Required action:
Retype each line of the listing. Do not alter anything.
-- Opening Marker --
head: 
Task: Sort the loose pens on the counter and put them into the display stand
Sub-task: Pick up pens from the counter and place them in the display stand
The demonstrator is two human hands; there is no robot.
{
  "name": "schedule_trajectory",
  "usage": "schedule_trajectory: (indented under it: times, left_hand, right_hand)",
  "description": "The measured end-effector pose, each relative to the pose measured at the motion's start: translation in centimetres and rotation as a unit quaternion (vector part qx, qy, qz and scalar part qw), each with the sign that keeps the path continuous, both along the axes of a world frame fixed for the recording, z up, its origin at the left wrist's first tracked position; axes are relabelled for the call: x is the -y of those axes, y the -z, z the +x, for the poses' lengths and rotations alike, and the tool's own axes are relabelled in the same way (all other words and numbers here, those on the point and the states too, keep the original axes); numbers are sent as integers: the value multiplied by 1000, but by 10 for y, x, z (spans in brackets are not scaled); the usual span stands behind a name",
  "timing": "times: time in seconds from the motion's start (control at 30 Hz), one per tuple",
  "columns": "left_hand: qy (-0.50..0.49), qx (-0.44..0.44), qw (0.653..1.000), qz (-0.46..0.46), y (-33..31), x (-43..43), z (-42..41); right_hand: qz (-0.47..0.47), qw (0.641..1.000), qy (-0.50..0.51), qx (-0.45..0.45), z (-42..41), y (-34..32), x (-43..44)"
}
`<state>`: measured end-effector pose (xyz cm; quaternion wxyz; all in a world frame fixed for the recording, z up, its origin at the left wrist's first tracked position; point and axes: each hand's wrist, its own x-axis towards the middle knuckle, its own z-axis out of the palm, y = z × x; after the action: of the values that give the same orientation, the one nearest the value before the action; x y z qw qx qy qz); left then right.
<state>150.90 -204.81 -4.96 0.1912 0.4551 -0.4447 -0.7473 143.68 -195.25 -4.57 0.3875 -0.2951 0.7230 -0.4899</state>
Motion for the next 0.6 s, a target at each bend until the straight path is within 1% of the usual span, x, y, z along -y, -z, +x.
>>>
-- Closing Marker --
Exercise output:
head: 
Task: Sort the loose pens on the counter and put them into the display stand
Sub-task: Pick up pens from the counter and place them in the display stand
The demonstrator is two human hands; there is no robot.
{
  "name": "schedule_trajectory",
  "usage": "schedule_trajectory: (indented under it: times, left_hand, right_hand)",
  "description": "The measured end-effector pose, each relative to the pose measured at the motion's start: translation in centimetres and rotation as a unit quaternion (vector part qx, qy, qz and scalar part qw), each with the sign that keeps the path continuous, both along the axes of a world frame fixed for the recording, z up, its origin at the left wrist's first tracked position; axes are relabelled for the call: x is the -y of those axes, y the -z, z the +x, for the poses' lengths and rotations alike, and the tool's own axes are relabelled in the same way (all other words and numbers here, those on the point and the states too, keep the original axes); numbers are sent as integers: the value multiplied by 1000, but by 10 for y, x, z (spans in brackets are not scaled); the usual span stands behind a name",
  "timing": "times: time in seconds from the motion's start (control at 30 Hz), one per tuple",
  "columns": "left_hand: qy (-0.50..0.49), qx (-0.44..0.44), qw (0.653..1.000), qz (-0.46..0.46), y (-33..31), x (-43..43), z (-42..41); right_hand: qz (-0.47..0.47), qw (0.641..1.000), qy (-0.50..0.51), qx (-0.45..0.45), z (-42..41), y (-34..32), x (-43..44)"
}
`<state>`: measured end-effector pose (xyz cm; quaternion wxyz; all in a world frame fixed for the recording, z up, its origin at the left wrist's first tracked position; point and axes: each hand's wrist, its own x-axis towards the middle knuckle, its own z-axis out of the palm, y = z × x; after the action: of the values that give the same orientation, the one nearest the value before the action; x y z qw qx qy qz); left then right.
<state>150.90 -204.81 -4.96 0.1912 0.4551 -0.4447 -0.7473 143.68 -195.25 -4.57 0.3875 -0.2951 0.7230 -0.4899</state>
Motion for the next 0.6 s, a target at each bend until the straight path is within 1% of the usual span, x, y, z along -y, -z, +x.
>>>

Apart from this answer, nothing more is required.